ソニーからの圧のせいか、出し惜しみが少ないのも美点で、IBIS(ボディ内手ぶれ補正)や背面のジョグコントローラーが装備されたのは評価できます。EOS上位モデルに装備されている背面ダイヤルこそありませんが、上面にダイヤルがありますので露出補正で困ることはないでしょう。EOS上位モデルだと背面ダイヤルはあるは上面ダイヤルはあるはでかなりリッチな使用感なのですが、そこからダイヤルが1つ減っても実用上はさほど困りませんので。

性能的にはEOS R6 Mark III よりは EOS R6 Mark II と比較するのが妥当ですが、R6 Mark IIの実勢価格は28.7万円に3万円キャッシュバックで実質25.7万円。R8 Mark II と3万円差しかありません。この3万円差が何かというと、主に、

・メカシャッターの有無(R8 Mark II はメカ後幕のみ)
・メモリカードのデュアルスロット
・バッテリーの大きさ(長持ちの度合い)
・背面ダイヤルの有無

になるのですが、ここに3万円差を見出せるかどうかですね。たとえば動体を少しでも歪みなく撮りたかったらメカシャッターは譲れませんが、R8 Mark II の電子先幕方式でもそんなに極端に歪みが大きいわけではありません。バッテリーなんかは長持ちしますけど重量にも直結するので痛し痒しです。

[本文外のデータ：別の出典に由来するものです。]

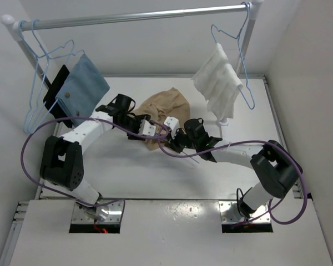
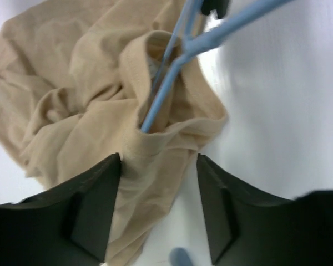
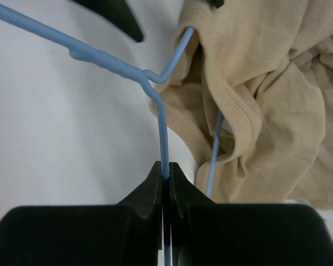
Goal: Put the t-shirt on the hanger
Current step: Place tshirt on hanger
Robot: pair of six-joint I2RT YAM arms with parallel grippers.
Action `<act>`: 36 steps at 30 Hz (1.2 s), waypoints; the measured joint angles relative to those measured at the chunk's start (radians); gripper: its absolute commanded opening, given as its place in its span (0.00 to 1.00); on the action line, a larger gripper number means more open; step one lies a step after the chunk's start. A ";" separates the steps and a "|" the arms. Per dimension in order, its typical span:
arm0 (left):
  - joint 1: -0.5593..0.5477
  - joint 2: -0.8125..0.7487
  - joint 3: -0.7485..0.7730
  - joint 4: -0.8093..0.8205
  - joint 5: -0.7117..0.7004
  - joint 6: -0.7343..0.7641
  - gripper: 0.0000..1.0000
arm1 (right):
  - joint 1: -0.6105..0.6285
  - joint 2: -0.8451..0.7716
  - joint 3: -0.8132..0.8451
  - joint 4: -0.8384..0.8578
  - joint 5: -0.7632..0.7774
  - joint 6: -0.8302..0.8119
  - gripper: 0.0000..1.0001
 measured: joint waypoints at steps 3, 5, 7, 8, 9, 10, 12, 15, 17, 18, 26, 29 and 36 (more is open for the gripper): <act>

話は逸れますが EOS R シリーズになってからアイカップが簡単に取り外せなくなりました。以前はそこを破損しても数百円で部品が販売されていたのですが、今は2万円以上を払って修理になるようです。実際息子がEOS R10 のアイカップを加水分解なのか応力を加えたのか不明ですがとにかく、目にあたるゴムの部分を破損させてしまい、メーカー送りになると2.5万円とかになりそうでした。しかし代わりとなる全く同じパーツは販売されておらず、Amazon で怪しい中国メーカーから、オールプラスチック製(目にあたるところもゴムではなくプラスチック)という紛い物パーツを700円で購入して交換したようです。ネジ2本で交換できる半消耗部品が、そういう扱いなのもいかがなものかと思いますけどね。